« Châtiment divin, peut-être. On est un dimanche. »
Ces mots sont ceux de Pierre-Emmanuel Germain-Thill, abusé sexuellement durant son enfance par le père Bernard Preynat. Condamné en 2020 à cinq ans de prison ferme pour des agressions sexuelles commises sur de jeunes scouts du diocèse de Lyon, le religieux est décédé ce dimanche 23 juin, à l’âge de 79 ans.

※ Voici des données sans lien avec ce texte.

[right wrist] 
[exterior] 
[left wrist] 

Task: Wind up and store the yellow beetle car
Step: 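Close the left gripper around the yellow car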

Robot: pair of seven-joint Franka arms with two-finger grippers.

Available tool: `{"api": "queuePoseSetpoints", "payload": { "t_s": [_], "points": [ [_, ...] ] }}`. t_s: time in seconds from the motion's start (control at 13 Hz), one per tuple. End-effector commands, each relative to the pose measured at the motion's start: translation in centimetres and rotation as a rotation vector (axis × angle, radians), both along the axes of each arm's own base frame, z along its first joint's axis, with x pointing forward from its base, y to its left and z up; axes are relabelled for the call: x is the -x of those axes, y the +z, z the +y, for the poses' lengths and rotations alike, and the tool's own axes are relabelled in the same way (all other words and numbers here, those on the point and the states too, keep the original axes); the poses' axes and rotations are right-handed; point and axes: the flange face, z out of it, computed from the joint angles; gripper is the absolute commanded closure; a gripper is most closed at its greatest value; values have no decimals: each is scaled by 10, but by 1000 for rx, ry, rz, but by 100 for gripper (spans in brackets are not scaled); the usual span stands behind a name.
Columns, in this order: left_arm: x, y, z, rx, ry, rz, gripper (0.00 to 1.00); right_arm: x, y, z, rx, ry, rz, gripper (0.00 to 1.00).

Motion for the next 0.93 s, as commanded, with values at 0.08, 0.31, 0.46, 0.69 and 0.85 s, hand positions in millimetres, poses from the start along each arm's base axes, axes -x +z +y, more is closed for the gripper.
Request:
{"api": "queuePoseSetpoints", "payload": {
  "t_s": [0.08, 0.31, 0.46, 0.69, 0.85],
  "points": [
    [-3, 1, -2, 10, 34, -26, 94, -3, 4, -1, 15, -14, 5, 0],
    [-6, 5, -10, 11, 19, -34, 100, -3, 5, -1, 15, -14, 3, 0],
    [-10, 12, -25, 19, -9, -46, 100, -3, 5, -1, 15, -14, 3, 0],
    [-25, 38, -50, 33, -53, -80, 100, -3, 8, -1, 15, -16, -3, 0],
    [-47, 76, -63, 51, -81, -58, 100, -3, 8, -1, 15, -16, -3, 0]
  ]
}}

Remis en liberté sous bracelet électronique récemment, il a été trouvé sans vie dans sa salle de bain. Une enquête a été ouverte, mais, visiblement, rien de suspect n’a été trouvé sur son corps, selon une information de BFM Lyon.
Son décès marque « la fin d’une histoire » pour reprendre une de ses victimes. Lors de son procès, des parties civiles avaient estimé qu’il avait commis entre 3 000 et 4 000 agressions, principalement sur de jeunes scouts. Beaucoup d’autres n’ont pu porter plainte du fait de la prescription.
Derrière le décès de Preynat : l’histoire d’un silence assourdissant
Durant sa longue carrière, le père Preynat s’était servi du silence des parents, mais surtout de l’Église, pour commettre ses méfaits. Pendant des années, son comportement était connu du diocèse de Lyon, sans que celui-ci soit dénoncé. En ce sens, l’affaire Preynat est avant tout l’affaire Barbarin.
Dans le livre Histoire d’un silence, Isabelle de Gaulmyn, journaliste à La Croix, affirme ainsi que le cardinal en poste à l’époque était au courant de ses agissements dès son entrée en fonction à Lyon, en 2002. Le prélat confirme, dans un entretien, avoir été mis au courant en 2007.
Pourtant, loin de le démettre de ses fonctions, Barbarin nomme Preynat « Doyen du pays de Roanne de Charlieu » en 2013. Pire donc, il le fait monter dans la hiérarchie catholique. De nouveau alerté en 2014 par une victime, le cardinal ne bouge pas.
Il faut attendre 2015 et l’ouverture d’une enquête préliminaire pour que le père soit démis de ses fonctions. En décembre 2015 se créé l’association la Parole libérée. Son action sera une véritable déflagration dans le monde de l’église catholique.
Décès de Preynat : la fin d’un scandale lyonnais
L’affaire va profondément chambouler l’Église. En février 2016, le Pape François déclare notamment :
« Un évêque qui se limite à changer de paroisse un prêtre pédophile est un inconscient. La meilleure chose qui lui reste à faire, c’est de présenter sa démission »
Cela… Sans mentionner le cas lyonnais. Dans la chronologie ci-dessous, vous retrouverez les détails de l’affaire de 2002 au procès en 2020. Durant les dix dernières années, les plaintes n’ont cessé d’être déposées contre le primat des Gaules.
En mars 2019, il est notamment condamné à six mois de prison avec sursis pour « non-dénonciation ». À la suite de cette décision judiciaire, le cardinal a remis sa démission au Pape, qui l’a refusée. Malgré ce refus, Barbarin a maintenu sa volonté de se mettre en retrait.
Mis en cause dans le film de François Ozon, Grâce à Dieu, il incarne à lui seul les silences de l’Église face aux victimes de violences sexuelles.
« Personnellement cela ne change rien, tout comme sa peine qui lui a été infligée, a ainsi indiqué à nos confrères du Progrès, Pierre-Emmanuel Germain-Thill, ancien porte-parole de la Parole libérée, à la suite du décès du père Preynat. Par contre, je pense que c’est un grand soulagement pour la hiérarchie catholique, contrairement à ses victimes. »
L’ex-cardinal Barbarin s’en sort à bon compte, en étant relaxé en appel. Il est aujourd’hui aumônier en Bretagne, loin de la justice et des victimes du père Preynat.